Neuropathy Associated With Anti‐Chondroitin Sulfate C IgM Antibodies

Abstract

Chondroitin Sulfate C (ChS‐C), is a glycosaminoglycan present in the membranes of neurons and axons. Anti‐ChS‐C IgM antibodies have been reported in patients with predominantly sensory neuropathy (PN) often associated with IgM monoclonal gammopathy, but also in some neurological controls. In order to evaluate the frequency and clinical correlate of anti‐ChS‐C IgM antibodies, we tested them by a new Covalink ELISA technique in sera from 206 patients with IgM monoclonal gammopathy including 79 with PN (PN+IgM) with unknown IgM reactivity, 65 with PN with antibodies to the myelin‐associated glycoprotein and 62 without PN, and from 33 patients with PN of other causes, 30 with other neurological and non‐neurological diseases and 23 normal subjects.

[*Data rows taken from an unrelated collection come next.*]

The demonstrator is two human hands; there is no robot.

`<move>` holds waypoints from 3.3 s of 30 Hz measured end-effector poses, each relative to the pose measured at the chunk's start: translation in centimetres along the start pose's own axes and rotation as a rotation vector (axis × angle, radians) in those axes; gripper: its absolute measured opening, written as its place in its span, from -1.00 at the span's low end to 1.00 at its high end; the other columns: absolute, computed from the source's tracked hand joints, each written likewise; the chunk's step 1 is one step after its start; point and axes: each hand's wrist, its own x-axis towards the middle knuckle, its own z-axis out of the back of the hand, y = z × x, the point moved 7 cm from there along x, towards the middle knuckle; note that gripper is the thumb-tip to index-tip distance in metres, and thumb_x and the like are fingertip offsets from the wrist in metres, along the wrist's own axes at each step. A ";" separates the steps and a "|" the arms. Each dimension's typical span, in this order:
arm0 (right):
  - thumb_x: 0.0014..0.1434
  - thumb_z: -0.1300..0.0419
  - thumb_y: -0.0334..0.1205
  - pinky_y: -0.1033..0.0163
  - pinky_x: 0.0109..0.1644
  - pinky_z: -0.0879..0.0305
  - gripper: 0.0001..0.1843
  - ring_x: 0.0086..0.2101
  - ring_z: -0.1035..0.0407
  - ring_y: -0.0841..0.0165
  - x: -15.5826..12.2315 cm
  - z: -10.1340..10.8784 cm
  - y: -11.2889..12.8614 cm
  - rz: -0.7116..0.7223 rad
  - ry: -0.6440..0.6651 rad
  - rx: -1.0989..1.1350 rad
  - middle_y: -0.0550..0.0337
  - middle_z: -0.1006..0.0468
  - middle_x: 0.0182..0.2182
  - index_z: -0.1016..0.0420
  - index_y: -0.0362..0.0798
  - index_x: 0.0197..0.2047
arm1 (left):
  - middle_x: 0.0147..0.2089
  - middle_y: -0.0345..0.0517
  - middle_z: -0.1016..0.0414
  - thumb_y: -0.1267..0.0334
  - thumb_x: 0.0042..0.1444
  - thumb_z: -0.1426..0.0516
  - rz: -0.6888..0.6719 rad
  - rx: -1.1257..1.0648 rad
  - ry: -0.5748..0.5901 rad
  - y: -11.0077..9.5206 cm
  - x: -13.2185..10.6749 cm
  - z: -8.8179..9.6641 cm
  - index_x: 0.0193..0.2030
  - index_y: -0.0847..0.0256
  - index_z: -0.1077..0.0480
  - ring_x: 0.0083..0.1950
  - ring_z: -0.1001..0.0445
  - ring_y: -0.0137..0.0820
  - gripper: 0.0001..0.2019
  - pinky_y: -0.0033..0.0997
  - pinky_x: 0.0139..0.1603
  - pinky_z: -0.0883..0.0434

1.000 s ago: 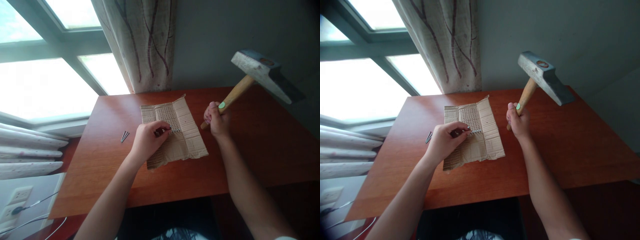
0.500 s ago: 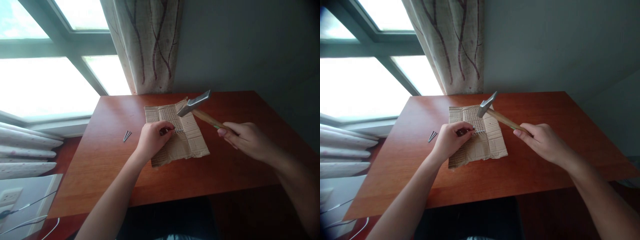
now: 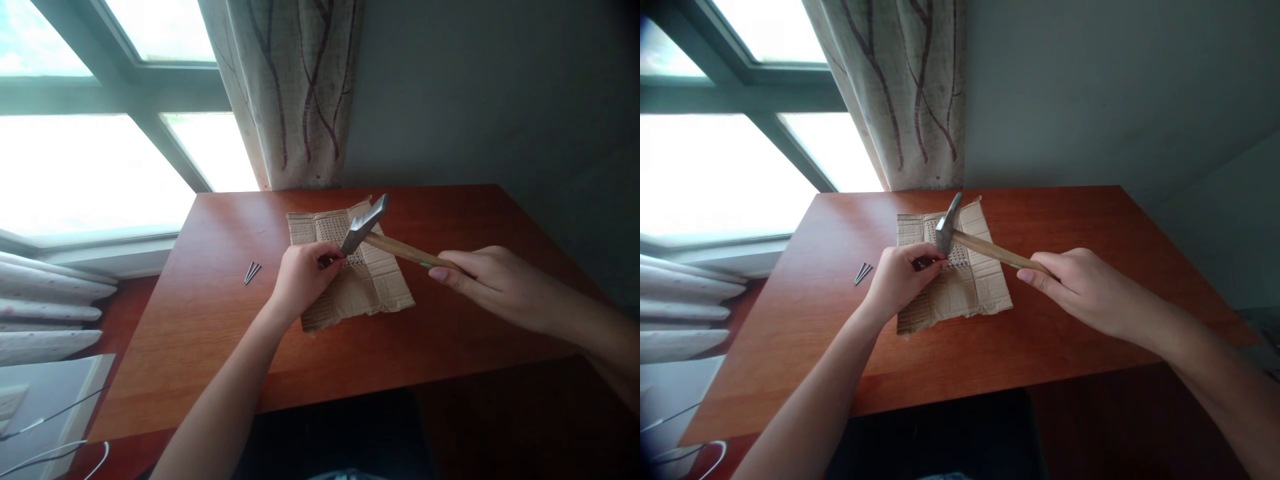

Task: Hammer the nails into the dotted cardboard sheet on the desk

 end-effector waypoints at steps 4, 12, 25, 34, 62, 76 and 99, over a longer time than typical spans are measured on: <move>0.34 0.06 0.31 0.22 -0.47 0.00 -0.40 -0.61 -0.16 0.42 -0.1 0.3 0.2 0.003 -0.036 -0.015 0.31 -0.22 -0.65 -0.18 0.01 -0.51 | -0.36 -0.25 -0.66 0.37 0.10 -0.26 0.011 -0.008 -0.001 0.1 0.0 0.0 -0.29 0.13 -0.62 -0.42 -0.52 -0.47 -0.91 -0.46 -0.31 -0.42; 0.34 0.08 0.33 0.22 -0.47 0.00 -0.38 -0.61 -0.16 0.42 -0.3 0.1 0.1 -0.021 -0.020 -0.023 0.31 -0.22 -0.65 -0.18 0.01 -0.51 | -0.36 -0.25 -0.66 0.36 0.09 -0.26 0.011 0.012 0.003 0.2 -0.1 -0.1 -0.30 0.13 -0.62 -0.42 -0.53 -0.45 -0.91 -0.44 -0.31 -0.42; 0.35 0.07 0.31 0.20 -0.48 0.02 -0.41 -0.62 -0.14 0.40 -0.7 0.4 0.5 -0.012 -0.066 -0.010 0.29 -0.22 -0.65 -0.15 0.03 -0.51 | -0.37 -0.24 -0.66 0.36 0.09 -0.24 -0.013 0.022 -0.006 0.0 -0.1 0.0 -0.31 0.13 -0.61 -0.42 -0.54 -0.44 -0.91 -0.45 -0.32 -0.44; 0.34 0.03 0.29 0.19 -0.47 0.03 -0.42 -0.62 -0.15 0.39 -0.6 0.6 0.6 -0.021 -0.067 -0.005 0.28 -0.23 -0.66 -0.17 0.03 -0.53 | -0.36 -0.23 -0.67 0.34 0.10 -0.25 -0.010 0.039 0.003 0.2 -0.1 -0.1 -0.30 0.12 -0.61 -0.38 -0.57 -0.42 -0.91 -0.44 -0.31 -0.44; 0.35 0.04 0.29 0.23 -0.47 -0.02 -0.42 -0.60 -0.18 0.40 -1.0 -0.6 0.2 -0.055 -0.050 0.005 0.29 -0.27 -0.64 -0.19 0.02 -0.50 | -0.15 -0.10 -0.64 0.23 0.15 -0.27 -0.162 0.260 0.017 -1.3 -0.8 0.4 -0.11 0.12 -0.56 -0.16 -0.56 -0.27 -0.83 -0.29 -0.14 -0.47; 0.35 0.05 0.30 0.22 -0.46 -0.03 -0.42 -0.59 -0.19 0.40 -0.3 -0.8 0.5 -0.069 0.000 0.005 0.29 -0.28 -0.64 -0.20 0.02 -0.50 | 0.00 -0.05 -0.60 0.16 0.15 -0.30 -0.248 0.238 0.036 -0.6 -0.9 -0.6 -0.12 0.15 -0.58 0.00 -0.48 -0.17 -0.81 -0.11 0.07 -0.44; 0.36 0.05 0.27 0.22 -0.43 -0.04 -0.43 -0.57 -0.24 0.39 -0.1 -1.9 -0.2 -0.087 0.043 0.004 0.27 -0.34 -0.61 -0.25 0.02 -0.48 | -0.12 -0.12 -0.57 0.25 0.06 -0.36 -0.089 0.234 0.064 -0.4 -0.8 -0.4 -0.05 0.15 -0.37 -0.03 -0.47 -0.20 -0.65 -0.20 0.01 -0.39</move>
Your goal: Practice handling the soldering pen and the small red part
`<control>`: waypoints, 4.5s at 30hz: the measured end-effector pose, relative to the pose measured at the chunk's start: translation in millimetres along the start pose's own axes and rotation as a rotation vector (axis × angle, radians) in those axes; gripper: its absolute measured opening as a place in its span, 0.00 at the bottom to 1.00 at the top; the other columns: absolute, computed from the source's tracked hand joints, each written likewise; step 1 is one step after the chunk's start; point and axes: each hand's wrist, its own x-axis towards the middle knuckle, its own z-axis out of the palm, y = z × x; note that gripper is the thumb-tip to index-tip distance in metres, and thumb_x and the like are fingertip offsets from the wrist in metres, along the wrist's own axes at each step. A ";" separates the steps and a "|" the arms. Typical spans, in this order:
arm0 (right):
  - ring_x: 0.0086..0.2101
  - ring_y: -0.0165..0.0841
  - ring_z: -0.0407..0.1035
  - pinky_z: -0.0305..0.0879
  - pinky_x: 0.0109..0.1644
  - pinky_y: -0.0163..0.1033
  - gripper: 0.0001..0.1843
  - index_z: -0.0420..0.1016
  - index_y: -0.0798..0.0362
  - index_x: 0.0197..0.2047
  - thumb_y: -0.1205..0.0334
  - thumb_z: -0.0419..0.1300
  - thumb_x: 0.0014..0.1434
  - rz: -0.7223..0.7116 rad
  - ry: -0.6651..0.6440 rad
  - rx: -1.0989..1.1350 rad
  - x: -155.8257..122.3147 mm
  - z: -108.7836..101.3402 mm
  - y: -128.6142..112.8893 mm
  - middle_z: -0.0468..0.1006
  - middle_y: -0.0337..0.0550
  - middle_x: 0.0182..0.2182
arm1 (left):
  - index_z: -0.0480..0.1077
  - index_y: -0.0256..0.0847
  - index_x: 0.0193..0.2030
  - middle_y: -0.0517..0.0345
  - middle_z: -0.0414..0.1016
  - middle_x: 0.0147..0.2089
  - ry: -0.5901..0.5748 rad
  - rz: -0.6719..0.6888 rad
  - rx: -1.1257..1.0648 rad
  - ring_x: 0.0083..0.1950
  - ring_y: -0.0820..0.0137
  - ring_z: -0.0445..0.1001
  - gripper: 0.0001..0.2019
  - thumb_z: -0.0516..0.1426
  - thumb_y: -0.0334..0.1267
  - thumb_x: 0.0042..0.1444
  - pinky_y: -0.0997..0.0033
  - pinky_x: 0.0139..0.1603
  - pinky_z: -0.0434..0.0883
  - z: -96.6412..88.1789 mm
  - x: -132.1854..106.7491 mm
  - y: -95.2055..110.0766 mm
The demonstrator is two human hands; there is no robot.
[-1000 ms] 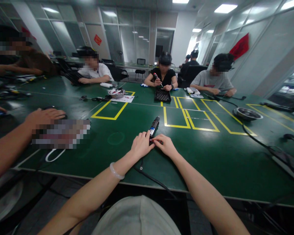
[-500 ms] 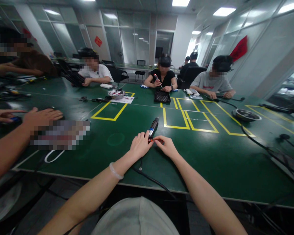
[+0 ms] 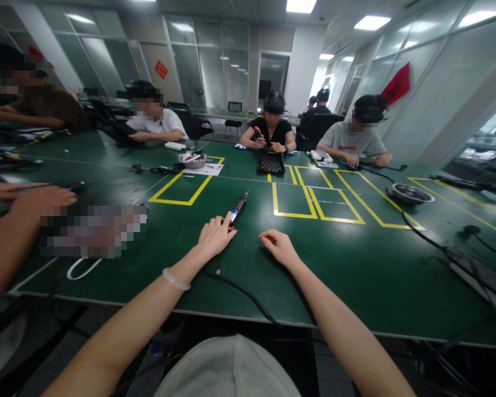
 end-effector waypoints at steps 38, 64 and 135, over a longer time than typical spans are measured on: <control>0.32 0.31 0.70 0.62 0.37 0.35 0.09 0.77 0.52 0.37 0.64 0.55 0.61 -0.008 -0.038 -0.040 1.1 -2.4 -3.8 0.79 0.42 0.34 | 0.68 0.35 0.49 0.40 0.71 0.51 0.142 -0.226 0.044 0.50 0.53 0.70 0.20 0.45 0.46 0.62 0.56 0.48 0.64 -2.6 13.7 -111.8; 0.20 0.26 0.65 0.58 0.26 0.32 0.19 0.68 0.54 0.31 0.45 0.61 0.56 0.261 -0.115 0.610 4.7 -3.6 -2.7 0.73 0.36 0.19 | 0.56 0.39 0.64 0.55 0.72 0.41 -0.365 0.427 -1.239 0.39 0.72 0.71 0.28 0.56 0.41 0.58 0.71 0.41 0.67 7.2 1.6 46.1; 0.25 0.28 0.62 0.60 0.32 0.34 0.10 0.69 0.52 0.37 0.59 0.62 0.53 0.111 -0.040 0.273 3.7 1.2 -3.4 0.71 0.35 0.27 | 0.53 0.39 0.65 0.42 0.66 0.57 -0.077 0.182 -0.265 0.55 0.54 0.67 0.32 0.54 0.46 0.55 0.60 0.50 0.66 -4.4 -15.6 59.8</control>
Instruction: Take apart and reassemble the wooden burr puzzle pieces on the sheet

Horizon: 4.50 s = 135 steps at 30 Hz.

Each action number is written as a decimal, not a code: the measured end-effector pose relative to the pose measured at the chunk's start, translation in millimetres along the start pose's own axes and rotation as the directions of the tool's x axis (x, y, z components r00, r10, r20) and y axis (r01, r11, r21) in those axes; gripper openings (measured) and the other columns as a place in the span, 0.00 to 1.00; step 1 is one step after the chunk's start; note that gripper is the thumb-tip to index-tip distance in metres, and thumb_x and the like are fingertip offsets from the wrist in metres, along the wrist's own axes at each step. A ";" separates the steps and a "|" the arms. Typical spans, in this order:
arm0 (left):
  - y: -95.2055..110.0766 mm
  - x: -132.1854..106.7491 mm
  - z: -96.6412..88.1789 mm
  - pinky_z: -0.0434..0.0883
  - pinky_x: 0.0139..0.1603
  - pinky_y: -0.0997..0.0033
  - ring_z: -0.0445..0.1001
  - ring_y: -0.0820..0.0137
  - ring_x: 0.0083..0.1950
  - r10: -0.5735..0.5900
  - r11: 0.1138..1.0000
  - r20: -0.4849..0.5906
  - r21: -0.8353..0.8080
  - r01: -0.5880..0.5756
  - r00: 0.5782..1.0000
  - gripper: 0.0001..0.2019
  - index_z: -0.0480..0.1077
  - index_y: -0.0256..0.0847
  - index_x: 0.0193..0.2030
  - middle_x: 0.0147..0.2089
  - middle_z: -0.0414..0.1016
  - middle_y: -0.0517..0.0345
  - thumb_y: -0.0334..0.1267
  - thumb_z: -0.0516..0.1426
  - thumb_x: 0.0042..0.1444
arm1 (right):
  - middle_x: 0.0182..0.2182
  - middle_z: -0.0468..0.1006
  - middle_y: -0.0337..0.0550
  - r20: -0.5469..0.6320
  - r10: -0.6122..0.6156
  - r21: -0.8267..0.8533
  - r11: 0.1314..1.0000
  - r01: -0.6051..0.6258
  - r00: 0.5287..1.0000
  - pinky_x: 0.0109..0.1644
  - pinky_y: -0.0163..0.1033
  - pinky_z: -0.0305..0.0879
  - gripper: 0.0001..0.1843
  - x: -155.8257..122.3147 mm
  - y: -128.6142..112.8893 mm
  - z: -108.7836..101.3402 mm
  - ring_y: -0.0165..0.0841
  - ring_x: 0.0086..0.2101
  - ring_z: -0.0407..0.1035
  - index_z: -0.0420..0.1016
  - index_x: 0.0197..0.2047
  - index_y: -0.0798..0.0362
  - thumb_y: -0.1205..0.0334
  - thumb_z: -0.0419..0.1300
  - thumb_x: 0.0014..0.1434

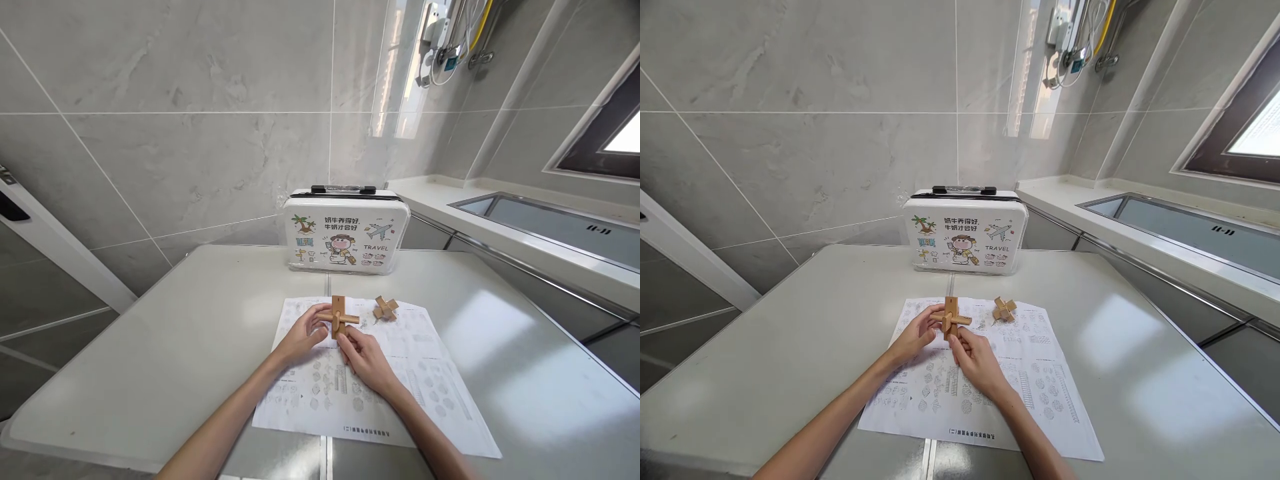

We only found high titers of anti‐ChS‐C IgM in two patients (1/128,000 and 1/256,000 respectively) with IgM monoclonal gammopathy: one had Waldenström Macroglobulinemia diagnosed seven years before and a 3 year history of slowly progressive limb weakness, finger paresthesias, unsteady gait and occasional nocturnal cramps. Neurological examination revealed a predominantly large‐fiber sensory neuropathy with mild distal atrophy and weakness in upper and lower limbs. Electrophysiological and morphological studies were suggestive of a predominantly demyelinating neuropathy. The other patient had IgM MGUS without PN at the time of antibody testing but developed finger paresthesias seven years later, when he had decreased position sense and abnormal sensory nerve conduction studies. In conclusion high titers of anti‐ChS‐C IgM, though infrequent, were always associated with the presence or development of sensory PN in patients with IgM M‐protein, supporting a possible role for these antibodies in the neuropathy.